INFORMATION SHOWN:
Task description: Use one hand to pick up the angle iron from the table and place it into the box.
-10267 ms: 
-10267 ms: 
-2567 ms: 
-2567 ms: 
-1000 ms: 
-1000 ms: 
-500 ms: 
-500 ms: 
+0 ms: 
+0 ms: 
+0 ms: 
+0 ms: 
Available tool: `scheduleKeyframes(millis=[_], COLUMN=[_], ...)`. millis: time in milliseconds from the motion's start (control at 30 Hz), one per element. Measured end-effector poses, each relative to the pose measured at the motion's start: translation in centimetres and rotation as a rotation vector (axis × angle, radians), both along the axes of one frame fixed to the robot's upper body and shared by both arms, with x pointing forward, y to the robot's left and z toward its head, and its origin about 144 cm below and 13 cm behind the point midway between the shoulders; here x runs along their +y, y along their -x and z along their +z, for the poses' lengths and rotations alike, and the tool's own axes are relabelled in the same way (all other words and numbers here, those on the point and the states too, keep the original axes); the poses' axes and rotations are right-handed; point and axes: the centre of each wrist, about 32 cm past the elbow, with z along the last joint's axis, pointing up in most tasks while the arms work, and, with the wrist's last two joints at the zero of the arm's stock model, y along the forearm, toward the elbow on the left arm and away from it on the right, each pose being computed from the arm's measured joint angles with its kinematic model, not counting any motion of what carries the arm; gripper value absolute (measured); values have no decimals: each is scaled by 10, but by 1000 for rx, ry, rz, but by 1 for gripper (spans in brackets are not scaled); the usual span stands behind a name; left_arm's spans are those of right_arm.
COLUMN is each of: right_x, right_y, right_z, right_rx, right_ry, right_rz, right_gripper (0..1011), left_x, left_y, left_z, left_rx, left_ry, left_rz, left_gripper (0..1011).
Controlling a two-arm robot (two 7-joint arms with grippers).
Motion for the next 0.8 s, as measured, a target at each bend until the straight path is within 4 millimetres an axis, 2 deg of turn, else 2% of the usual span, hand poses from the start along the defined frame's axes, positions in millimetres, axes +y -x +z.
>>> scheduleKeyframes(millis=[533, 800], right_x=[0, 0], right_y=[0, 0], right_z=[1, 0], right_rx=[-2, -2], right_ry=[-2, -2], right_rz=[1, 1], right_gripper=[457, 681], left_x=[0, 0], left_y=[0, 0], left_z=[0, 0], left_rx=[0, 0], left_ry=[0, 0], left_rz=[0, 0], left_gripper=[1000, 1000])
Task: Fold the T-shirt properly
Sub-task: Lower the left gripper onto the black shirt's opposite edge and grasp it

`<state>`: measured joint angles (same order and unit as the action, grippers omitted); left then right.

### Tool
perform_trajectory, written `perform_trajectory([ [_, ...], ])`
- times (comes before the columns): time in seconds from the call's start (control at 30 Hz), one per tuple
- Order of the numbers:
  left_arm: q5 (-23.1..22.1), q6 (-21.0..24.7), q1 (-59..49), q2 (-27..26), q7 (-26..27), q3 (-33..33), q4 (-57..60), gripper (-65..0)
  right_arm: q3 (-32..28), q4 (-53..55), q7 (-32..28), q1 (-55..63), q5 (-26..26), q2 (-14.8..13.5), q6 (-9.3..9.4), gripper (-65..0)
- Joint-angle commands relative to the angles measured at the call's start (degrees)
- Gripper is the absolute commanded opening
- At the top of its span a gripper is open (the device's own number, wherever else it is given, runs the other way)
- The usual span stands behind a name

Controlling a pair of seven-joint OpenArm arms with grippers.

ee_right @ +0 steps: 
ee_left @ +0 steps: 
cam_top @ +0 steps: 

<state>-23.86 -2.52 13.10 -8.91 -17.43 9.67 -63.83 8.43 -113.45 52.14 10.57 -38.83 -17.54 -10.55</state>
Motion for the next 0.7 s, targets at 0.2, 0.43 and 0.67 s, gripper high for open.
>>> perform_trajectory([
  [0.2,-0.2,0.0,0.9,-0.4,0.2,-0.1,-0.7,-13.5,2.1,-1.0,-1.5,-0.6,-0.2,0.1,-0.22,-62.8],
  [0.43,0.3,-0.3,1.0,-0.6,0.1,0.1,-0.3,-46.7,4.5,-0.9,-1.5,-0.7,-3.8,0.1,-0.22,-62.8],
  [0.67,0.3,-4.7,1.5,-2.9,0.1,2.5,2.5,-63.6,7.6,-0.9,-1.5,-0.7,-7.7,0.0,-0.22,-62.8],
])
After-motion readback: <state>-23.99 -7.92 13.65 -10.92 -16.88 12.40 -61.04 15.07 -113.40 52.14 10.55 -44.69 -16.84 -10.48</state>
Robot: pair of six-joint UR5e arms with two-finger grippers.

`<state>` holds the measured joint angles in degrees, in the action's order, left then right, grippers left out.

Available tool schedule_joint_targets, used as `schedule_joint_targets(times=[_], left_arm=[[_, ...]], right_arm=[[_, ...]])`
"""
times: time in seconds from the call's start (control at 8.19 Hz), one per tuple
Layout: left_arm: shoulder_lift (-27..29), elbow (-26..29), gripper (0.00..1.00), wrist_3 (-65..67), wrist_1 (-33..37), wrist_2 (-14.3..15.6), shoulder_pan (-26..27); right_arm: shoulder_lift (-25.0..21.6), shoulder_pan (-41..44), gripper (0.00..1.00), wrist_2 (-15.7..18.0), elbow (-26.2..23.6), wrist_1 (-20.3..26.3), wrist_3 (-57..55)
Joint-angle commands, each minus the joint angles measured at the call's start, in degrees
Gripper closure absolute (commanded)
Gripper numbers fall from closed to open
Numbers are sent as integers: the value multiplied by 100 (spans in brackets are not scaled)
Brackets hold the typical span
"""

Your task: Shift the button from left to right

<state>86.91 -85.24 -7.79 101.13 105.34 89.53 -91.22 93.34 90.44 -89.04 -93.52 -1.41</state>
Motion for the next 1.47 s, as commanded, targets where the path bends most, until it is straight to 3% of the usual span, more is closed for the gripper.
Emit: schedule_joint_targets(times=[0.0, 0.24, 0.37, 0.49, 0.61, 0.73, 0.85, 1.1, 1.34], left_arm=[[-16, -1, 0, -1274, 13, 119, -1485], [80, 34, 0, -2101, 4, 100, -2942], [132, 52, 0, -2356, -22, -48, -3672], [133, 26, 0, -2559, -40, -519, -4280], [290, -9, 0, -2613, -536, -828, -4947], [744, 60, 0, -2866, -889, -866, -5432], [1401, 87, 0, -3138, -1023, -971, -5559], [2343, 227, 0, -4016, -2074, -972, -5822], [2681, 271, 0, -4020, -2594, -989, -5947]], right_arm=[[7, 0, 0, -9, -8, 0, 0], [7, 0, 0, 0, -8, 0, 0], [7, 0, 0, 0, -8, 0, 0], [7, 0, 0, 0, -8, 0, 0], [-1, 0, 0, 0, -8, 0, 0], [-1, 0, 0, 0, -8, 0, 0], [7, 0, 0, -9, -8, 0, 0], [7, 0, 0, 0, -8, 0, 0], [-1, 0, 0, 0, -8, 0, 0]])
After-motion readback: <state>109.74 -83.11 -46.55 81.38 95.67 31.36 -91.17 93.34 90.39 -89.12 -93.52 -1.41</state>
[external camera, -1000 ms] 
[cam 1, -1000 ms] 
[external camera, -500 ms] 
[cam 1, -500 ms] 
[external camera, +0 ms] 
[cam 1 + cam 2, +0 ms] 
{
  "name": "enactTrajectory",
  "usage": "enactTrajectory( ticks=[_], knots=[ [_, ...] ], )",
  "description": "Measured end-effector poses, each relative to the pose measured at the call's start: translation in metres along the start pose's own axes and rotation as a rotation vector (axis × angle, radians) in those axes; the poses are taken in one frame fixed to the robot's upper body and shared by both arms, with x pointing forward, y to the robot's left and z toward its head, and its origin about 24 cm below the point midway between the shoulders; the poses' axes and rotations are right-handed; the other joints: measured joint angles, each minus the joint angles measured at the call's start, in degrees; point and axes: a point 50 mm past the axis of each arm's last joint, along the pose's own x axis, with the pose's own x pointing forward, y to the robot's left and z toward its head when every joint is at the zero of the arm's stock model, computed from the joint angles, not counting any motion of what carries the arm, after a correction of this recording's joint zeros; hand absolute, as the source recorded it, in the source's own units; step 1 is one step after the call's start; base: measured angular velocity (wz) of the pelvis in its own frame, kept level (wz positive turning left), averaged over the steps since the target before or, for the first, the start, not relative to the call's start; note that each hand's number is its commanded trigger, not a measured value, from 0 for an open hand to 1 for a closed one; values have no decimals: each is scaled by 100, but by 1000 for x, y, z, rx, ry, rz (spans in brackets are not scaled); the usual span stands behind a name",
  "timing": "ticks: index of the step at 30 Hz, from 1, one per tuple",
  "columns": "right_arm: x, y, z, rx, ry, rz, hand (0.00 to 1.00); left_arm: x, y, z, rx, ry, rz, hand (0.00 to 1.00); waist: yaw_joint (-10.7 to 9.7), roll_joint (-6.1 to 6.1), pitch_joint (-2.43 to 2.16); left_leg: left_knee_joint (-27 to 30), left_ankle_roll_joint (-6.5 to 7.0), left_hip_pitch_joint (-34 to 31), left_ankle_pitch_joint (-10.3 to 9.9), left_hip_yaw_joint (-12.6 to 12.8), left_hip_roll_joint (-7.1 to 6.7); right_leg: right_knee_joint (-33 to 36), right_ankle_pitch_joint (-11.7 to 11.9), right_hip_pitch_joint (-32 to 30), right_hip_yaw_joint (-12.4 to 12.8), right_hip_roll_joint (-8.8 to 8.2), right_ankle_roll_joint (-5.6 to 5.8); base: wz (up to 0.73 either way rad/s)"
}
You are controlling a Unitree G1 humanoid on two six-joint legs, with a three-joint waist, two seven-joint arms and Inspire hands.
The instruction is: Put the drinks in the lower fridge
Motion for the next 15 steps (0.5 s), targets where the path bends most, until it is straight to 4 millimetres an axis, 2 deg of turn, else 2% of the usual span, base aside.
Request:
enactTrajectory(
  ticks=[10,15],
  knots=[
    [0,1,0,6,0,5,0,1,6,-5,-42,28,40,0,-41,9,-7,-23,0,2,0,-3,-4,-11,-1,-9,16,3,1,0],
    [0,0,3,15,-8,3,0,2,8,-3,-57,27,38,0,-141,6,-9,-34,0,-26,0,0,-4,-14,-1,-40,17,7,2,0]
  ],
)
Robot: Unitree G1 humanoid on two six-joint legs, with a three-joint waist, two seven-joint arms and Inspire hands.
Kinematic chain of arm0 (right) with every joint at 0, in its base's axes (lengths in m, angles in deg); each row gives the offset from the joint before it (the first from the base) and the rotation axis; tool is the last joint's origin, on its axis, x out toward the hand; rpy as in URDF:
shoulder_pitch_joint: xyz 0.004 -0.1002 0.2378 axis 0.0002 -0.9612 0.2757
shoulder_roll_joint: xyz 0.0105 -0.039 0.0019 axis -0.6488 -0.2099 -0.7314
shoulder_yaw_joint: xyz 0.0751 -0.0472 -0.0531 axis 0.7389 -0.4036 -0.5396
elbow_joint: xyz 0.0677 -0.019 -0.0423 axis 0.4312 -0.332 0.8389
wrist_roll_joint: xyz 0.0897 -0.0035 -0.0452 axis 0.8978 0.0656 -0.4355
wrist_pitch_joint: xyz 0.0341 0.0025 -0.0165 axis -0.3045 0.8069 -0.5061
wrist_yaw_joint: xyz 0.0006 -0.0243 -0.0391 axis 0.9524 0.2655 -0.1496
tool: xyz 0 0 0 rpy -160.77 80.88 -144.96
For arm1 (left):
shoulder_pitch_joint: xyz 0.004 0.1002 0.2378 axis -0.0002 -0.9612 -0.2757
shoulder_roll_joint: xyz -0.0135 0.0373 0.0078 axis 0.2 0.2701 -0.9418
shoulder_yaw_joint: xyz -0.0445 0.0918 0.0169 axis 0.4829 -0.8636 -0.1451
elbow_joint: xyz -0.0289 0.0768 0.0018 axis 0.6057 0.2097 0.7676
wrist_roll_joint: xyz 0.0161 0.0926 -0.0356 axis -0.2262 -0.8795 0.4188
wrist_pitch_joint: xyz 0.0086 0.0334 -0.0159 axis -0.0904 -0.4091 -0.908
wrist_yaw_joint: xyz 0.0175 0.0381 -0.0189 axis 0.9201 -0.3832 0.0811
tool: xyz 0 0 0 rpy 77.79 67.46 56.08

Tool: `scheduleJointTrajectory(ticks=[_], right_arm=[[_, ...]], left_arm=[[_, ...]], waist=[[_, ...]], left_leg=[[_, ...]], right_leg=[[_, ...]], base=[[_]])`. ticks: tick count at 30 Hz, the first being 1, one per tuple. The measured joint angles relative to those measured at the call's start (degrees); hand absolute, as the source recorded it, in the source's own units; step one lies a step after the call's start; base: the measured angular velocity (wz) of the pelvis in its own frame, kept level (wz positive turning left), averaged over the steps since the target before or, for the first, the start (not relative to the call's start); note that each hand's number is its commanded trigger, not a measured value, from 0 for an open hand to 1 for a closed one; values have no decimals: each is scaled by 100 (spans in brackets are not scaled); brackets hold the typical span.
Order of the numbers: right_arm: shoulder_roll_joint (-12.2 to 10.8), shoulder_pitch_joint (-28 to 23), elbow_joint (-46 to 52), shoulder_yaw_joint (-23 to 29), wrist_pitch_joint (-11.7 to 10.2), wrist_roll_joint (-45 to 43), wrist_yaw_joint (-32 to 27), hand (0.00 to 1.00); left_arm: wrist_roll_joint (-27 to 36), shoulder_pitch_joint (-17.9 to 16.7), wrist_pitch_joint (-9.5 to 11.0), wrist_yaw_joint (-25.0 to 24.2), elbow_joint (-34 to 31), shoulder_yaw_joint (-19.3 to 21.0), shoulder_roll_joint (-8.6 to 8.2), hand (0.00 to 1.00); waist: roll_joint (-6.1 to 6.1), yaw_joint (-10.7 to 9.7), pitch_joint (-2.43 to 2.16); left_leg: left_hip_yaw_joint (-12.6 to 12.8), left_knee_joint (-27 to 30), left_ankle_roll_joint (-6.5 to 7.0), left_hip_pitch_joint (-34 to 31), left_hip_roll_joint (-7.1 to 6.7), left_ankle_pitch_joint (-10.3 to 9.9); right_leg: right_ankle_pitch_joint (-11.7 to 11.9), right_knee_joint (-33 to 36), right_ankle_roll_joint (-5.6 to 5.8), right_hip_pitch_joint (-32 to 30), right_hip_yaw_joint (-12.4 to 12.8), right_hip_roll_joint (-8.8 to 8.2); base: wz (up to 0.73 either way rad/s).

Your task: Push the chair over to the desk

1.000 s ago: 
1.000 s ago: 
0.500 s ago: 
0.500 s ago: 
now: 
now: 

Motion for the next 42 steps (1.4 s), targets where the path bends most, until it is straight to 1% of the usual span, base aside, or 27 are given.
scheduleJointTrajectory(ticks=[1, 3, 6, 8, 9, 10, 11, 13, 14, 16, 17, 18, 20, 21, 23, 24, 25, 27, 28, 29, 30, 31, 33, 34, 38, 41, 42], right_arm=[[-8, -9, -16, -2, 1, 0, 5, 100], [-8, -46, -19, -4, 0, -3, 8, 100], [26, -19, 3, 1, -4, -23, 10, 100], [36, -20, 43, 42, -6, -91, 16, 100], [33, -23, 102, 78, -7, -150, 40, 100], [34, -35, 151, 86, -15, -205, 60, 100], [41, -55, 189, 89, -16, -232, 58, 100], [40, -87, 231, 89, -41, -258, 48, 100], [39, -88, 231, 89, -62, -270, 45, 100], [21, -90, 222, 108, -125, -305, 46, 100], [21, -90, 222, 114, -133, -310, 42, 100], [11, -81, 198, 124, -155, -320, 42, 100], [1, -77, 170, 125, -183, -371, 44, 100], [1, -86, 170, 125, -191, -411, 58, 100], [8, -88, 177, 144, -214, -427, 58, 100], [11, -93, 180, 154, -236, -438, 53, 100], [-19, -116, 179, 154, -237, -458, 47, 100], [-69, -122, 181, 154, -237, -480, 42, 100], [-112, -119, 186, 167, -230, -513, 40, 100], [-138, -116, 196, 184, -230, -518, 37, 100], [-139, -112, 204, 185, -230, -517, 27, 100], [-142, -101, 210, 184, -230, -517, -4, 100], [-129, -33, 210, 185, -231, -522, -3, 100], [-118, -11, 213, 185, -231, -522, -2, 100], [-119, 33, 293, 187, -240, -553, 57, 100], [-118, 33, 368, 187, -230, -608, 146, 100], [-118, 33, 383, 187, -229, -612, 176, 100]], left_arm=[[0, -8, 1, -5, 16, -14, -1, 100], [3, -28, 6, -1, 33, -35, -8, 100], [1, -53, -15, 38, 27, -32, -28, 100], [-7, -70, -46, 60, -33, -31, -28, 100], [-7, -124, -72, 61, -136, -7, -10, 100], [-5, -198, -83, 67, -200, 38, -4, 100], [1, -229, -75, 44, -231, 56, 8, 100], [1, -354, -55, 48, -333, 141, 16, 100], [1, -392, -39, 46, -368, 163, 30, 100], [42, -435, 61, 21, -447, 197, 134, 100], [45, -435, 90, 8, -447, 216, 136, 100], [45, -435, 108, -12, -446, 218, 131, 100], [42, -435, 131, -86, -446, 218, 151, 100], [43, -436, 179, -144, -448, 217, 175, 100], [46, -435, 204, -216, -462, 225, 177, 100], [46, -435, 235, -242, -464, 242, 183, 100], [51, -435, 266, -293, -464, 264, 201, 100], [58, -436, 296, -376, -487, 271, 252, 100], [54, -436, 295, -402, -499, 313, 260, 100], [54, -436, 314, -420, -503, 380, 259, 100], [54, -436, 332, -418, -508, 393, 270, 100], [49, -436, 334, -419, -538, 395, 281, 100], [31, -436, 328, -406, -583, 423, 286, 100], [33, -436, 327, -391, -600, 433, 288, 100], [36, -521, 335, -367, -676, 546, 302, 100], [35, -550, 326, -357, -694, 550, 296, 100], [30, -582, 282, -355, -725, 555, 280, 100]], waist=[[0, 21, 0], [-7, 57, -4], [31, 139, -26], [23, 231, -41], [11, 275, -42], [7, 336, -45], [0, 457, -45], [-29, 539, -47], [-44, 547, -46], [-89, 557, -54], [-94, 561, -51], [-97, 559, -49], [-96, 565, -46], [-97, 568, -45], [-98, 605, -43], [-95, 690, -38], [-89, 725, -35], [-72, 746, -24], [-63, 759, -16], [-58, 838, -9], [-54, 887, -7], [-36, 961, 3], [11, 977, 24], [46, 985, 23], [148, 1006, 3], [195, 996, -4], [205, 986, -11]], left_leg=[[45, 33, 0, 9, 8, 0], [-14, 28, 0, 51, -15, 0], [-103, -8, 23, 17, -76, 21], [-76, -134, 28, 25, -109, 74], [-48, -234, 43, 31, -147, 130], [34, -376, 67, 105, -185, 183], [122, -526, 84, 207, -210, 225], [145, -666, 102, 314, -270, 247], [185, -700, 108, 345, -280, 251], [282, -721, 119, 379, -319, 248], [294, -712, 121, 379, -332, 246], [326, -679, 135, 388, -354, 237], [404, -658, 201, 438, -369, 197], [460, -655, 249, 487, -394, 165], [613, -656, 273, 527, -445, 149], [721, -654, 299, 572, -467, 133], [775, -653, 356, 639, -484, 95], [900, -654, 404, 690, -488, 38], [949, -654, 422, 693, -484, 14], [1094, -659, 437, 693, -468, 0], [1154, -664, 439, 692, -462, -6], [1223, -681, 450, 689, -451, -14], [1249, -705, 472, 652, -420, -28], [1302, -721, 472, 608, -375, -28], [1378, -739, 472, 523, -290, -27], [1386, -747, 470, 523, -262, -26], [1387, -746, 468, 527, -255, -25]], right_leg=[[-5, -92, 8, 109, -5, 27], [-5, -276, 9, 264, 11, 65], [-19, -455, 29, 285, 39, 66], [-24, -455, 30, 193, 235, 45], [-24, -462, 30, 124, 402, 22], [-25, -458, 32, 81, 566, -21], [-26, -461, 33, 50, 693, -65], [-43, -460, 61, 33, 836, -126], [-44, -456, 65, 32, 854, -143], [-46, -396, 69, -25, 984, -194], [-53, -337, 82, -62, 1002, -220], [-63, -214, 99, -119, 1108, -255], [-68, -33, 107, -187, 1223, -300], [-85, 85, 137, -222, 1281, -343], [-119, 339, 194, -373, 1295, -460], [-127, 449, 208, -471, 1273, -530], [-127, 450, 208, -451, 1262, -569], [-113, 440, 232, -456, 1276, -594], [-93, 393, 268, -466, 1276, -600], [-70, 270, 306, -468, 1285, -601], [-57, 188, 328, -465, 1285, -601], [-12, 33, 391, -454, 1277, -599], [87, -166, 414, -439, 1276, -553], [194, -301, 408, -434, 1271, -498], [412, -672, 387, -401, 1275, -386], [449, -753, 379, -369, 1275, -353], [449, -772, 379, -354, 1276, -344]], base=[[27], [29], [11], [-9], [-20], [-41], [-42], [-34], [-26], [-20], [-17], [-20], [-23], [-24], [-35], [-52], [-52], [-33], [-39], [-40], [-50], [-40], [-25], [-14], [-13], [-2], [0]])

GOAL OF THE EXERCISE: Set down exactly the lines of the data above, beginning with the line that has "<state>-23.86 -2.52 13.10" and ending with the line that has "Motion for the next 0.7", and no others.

SOLVED EXERCISE:
<state>-23.86 -2.52 13.10 -8.91 -17.43 9.67 -63.83 8.43 -113.45 52.14 10.57 -38.83 -17.54 -10.55</state>
Motion for the next 0.7 s, targets at 0.2, 0.43 and 0.67 s, gripper high for open.

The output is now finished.